Arts

NECCA hosts outdoor dance by Loom Ensemble

BRATTLEBORO — For more than a decade, Loom Ensemble has been devising interdisciplinary theater for culture shift, using their performances to open difficult conversations, and then facilitating community discussion to unpack the emotional vulnerability and cultural taboos of each show.

In that shared space, "the social value of art made from a place of deep integrity becomes clear: Our actions matter, new ways of living are possible; together we can build a more loving world." As a direct response to broken patriarchy, lonely individualism, and shame-inducing capitalism, Loom says their performances call audiences home to themselves and their communities.

The New England Center for Circus Arts (NECCA) is working to support developing companies, and in 2022, one of their professional graduates toured with Loom Ensemble, establishing a friendship that NECCA continues by hosting the company's 2023 summer tour.

On Saturday and Sunday, July 22 and 23, Loom Ensemble will perform their newest piece, Tell Me How You Breathe, in NECCA's backyard, featuring a racially diverse team of professional dancers, musicians, and theatermakers.

Loom calls its work "an outdoor experience of Dance Theater for Collective Liberation, bringing audiences into a world where climate crisis has progressed slightly more than our present day, to play out the interrelationship of institutional power structures and ancestral healing practices. Playful humor, live music, and beautiful storytelling help us lean in to meet these pressing issues."

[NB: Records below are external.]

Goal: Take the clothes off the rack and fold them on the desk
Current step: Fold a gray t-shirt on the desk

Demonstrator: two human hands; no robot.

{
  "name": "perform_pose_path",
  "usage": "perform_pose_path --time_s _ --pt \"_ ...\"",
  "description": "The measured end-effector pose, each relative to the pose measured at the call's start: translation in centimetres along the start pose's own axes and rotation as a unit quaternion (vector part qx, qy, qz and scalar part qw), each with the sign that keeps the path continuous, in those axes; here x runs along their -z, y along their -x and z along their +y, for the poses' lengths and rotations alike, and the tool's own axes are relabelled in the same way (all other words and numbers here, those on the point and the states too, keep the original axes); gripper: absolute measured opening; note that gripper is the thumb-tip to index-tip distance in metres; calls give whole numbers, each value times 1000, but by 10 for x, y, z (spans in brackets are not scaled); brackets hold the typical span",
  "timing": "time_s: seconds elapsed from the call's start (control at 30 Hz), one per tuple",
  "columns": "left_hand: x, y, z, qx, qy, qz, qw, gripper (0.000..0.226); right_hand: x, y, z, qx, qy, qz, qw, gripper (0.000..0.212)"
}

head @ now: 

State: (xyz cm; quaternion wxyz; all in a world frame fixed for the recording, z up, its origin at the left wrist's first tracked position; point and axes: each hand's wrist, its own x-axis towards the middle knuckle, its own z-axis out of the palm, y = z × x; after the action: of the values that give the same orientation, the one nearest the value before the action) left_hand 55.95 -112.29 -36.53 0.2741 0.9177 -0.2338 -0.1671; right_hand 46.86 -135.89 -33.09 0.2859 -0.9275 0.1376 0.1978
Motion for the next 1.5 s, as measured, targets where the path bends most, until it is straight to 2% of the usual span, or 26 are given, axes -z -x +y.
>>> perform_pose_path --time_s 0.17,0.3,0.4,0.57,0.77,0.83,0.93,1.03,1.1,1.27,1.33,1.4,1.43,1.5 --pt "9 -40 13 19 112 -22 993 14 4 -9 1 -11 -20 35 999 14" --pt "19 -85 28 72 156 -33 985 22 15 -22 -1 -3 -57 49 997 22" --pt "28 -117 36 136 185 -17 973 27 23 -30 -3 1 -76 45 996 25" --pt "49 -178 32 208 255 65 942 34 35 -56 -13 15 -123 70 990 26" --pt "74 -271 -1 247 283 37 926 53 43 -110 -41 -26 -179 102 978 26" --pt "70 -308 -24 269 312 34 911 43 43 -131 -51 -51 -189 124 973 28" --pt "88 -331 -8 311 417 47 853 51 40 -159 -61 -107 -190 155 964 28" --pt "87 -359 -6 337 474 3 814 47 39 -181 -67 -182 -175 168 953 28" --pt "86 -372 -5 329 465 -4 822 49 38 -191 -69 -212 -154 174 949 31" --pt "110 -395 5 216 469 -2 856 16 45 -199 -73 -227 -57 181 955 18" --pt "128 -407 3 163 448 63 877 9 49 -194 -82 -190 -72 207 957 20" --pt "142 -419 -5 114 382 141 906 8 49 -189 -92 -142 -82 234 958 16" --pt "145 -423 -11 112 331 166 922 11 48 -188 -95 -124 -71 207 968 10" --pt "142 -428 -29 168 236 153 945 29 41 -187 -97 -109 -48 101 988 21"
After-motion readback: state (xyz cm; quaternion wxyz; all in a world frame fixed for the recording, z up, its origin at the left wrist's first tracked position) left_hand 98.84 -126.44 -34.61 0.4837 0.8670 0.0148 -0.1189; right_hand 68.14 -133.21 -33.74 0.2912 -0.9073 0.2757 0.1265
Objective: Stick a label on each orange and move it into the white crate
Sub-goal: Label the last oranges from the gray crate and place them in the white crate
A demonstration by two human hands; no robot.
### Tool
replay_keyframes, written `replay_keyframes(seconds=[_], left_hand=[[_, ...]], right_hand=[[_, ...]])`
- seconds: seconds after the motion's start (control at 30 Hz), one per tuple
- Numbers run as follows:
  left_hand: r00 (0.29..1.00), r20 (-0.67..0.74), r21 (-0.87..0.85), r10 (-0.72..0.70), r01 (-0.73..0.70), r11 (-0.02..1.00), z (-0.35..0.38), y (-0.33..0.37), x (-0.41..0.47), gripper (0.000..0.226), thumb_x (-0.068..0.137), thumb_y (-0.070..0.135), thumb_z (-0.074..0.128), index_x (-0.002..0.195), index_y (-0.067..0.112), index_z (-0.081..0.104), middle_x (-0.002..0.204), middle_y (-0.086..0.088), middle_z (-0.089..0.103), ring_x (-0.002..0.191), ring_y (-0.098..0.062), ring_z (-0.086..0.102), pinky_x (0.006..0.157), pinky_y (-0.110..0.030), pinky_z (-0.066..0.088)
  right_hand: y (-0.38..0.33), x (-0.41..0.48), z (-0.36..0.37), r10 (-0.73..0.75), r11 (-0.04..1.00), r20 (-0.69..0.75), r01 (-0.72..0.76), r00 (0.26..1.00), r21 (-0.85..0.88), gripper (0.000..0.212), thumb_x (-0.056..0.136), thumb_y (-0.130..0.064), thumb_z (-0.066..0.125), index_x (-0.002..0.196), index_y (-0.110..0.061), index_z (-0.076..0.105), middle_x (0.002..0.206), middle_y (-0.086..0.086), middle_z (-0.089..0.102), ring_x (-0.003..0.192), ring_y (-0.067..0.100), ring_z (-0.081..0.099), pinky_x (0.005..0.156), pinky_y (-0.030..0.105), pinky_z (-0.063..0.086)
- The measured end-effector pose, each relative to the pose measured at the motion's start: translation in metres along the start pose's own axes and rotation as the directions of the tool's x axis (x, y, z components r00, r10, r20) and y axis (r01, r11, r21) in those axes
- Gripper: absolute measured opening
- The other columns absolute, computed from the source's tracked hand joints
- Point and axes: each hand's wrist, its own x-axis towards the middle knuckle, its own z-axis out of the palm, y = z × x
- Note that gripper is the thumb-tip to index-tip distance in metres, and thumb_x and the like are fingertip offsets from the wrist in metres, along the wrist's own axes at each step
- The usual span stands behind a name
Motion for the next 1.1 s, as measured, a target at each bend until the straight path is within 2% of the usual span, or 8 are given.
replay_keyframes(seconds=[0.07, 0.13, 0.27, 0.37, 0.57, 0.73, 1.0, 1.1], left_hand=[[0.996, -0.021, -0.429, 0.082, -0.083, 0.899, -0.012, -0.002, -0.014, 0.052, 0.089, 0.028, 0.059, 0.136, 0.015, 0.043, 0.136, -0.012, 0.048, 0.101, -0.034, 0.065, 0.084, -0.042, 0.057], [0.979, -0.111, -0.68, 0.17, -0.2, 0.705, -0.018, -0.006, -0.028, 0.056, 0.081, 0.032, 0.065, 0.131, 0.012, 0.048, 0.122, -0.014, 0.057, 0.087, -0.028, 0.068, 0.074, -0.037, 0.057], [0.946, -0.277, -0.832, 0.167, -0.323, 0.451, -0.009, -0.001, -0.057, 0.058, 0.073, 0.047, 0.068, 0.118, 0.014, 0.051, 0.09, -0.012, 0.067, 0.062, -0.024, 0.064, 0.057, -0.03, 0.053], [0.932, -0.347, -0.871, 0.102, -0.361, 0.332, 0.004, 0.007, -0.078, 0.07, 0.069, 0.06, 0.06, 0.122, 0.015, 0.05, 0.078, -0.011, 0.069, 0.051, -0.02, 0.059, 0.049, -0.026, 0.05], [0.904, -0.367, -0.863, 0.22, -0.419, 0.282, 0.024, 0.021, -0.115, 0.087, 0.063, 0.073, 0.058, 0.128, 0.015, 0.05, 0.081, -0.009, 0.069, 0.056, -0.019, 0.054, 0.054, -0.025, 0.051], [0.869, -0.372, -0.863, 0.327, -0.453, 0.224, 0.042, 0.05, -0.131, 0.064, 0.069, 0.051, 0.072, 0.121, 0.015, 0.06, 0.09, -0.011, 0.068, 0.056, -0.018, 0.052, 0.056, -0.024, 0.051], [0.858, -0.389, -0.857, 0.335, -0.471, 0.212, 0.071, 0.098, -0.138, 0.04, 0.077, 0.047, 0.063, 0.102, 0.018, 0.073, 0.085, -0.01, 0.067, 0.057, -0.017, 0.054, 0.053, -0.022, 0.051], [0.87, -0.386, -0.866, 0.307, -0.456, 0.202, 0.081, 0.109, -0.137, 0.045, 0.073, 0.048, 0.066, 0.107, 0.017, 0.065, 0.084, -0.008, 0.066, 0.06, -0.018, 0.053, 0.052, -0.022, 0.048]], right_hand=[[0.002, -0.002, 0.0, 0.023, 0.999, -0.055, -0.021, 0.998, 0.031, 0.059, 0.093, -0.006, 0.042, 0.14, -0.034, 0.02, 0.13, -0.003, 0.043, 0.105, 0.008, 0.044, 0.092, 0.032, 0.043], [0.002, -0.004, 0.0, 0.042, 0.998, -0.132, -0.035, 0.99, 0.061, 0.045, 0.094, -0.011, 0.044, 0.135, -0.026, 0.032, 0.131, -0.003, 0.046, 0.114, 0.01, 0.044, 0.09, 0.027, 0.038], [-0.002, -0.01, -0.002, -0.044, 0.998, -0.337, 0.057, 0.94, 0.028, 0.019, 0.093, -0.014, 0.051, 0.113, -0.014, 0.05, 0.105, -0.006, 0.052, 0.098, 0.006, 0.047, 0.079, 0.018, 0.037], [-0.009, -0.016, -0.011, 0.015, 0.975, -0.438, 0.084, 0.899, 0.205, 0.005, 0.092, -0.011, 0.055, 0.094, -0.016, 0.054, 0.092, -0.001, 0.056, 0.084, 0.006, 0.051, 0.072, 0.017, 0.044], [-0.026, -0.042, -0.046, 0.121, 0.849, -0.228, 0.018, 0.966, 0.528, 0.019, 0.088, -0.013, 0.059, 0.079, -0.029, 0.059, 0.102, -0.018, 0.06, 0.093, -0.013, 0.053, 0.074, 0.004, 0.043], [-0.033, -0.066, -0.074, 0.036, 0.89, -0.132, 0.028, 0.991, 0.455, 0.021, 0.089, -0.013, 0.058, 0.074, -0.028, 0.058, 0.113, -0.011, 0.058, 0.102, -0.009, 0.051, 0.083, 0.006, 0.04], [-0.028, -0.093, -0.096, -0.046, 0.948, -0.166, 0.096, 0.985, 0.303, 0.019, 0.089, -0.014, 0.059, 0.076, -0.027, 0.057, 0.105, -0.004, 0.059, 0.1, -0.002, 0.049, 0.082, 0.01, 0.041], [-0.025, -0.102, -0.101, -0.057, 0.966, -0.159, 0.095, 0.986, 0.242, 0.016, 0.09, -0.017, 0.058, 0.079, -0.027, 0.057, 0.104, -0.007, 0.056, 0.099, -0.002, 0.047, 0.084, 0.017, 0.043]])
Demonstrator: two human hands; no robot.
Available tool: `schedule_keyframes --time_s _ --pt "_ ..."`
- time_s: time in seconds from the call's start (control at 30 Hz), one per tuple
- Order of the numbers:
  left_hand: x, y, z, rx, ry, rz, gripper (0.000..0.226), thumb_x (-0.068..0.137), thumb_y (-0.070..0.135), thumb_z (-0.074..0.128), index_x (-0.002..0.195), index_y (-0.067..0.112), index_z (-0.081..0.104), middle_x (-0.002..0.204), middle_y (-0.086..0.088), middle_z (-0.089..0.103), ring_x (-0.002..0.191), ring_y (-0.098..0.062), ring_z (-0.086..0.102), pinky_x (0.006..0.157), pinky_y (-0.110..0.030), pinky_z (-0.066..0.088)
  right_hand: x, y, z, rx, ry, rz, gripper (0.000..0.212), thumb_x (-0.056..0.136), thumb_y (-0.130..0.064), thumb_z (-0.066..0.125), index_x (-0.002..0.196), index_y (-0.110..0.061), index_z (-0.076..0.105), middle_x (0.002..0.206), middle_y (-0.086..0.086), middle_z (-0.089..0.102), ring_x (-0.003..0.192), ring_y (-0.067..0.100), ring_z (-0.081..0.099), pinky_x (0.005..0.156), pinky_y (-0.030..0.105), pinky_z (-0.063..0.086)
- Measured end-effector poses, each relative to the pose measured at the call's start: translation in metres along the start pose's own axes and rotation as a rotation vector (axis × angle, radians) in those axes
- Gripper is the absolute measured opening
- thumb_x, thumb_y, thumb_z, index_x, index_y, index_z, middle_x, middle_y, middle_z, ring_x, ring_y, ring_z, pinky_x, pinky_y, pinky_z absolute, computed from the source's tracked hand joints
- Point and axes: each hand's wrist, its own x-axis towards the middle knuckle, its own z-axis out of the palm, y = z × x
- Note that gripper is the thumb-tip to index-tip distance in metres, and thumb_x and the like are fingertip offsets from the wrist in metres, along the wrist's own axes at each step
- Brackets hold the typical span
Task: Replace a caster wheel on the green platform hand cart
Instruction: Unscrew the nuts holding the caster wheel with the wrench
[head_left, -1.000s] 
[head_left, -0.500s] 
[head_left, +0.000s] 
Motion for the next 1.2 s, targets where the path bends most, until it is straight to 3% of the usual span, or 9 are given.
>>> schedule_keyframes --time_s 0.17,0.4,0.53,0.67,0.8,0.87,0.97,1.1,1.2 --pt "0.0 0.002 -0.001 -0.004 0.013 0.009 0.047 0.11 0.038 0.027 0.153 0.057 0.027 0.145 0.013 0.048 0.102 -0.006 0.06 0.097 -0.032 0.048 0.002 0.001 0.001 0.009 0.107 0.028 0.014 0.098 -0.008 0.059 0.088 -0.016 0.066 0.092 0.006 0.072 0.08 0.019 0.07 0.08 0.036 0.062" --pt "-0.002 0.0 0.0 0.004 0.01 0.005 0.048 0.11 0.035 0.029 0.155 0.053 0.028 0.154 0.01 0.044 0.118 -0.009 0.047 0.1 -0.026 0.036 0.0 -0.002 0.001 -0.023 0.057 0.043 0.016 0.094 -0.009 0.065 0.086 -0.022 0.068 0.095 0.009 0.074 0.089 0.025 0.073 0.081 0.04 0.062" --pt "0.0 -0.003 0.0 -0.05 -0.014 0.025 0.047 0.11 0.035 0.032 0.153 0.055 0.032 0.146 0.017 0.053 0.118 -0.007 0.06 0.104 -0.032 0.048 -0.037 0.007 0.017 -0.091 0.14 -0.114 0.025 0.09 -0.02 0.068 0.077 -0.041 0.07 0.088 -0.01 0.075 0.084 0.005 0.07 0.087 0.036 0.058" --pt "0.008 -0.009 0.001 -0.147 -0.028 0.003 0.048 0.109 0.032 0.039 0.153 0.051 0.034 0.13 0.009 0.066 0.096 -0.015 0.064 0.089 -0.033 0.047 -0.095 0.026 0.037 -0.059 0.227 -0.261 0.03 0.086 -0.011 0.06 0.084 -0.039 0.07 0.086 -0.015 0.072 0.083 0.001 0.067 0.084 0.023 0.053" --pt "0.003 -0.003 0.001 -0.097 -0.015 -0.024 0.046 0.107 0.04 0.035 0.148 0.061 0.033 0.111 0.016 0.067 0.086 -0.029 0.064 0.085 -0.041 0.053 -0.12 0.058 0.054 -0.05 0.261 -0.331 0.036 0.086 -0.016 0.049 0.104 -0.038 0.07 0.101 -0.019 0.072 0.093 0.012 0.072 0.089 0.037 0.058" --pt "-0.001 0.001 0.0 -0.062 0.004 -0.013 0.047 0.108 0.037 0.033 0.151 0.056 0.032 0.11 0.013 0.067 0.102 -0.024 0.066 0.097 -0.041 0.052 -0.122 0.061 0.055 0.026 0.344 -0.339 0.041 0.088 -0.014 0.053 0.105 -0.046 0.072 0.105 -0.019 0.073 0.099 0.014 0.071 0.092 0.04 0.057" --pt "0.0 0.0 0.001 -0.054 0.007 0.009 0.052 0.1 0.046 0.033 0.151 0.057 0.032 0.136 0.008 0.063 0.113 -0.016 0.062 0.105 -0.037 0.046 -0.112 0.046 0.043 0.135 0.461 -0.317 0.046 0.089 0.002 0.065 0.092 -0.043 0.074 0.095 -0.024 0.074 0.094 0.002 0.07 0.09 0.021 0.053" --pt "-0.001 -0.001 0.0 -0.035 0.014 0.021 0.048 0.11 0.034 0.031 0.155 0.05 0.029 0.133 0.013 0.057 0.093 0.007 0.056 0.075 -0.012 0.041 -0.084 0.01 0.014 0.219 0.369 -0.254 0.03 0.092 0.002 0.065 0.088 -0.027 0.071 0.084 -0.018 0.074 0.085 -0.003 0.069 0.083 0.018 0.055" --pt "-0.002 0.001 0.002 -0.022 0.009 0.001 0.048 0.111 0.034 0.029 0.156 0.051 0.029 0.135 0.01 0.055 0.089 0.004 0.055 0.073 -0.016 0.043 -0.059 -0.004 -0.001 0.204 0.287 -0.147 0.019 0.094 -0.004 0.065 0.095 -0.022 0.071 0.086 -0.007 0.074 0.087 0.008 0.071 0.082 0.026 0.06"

Artistic Director Neva Cockrell says, "Our work is to reconnect with the earth, with emotional integrity, and with each other. Come, let art remind you of your inherent goodness and our collective ability to heal and create change."

The story centers on the lungs as the site of interconnectedness and the organ of grief. "Who gets to breathe freely, fully, with ease?" is a necessary question for this time, right at the intersection of eco-activism, social justice, and public health.

Organizers say with the nourishment of participatory ceremony and song, Loom grounds this political conversation in the physical body, to incite the radical act of collectively imagining a more just and beautiful world.

The creative team includes artists Hanna Satterlee (Animal Dance), Raphael Sacks (Sandglass), directed by Neva Cockrell (Pilobolus), along with a team of New York City professionals and Vermont dancers. Organizers say "(1)BIPOC [Black, Indigenous, and people of color] audiences are especially invited to attend this explicitly anti-racist event."

All ages are welcome. The audience is invited to bring picnic blankets or chairs. Some folding chairs are provided for those in need. The venue is wheelchair-accessible from the parking lot to the performance location.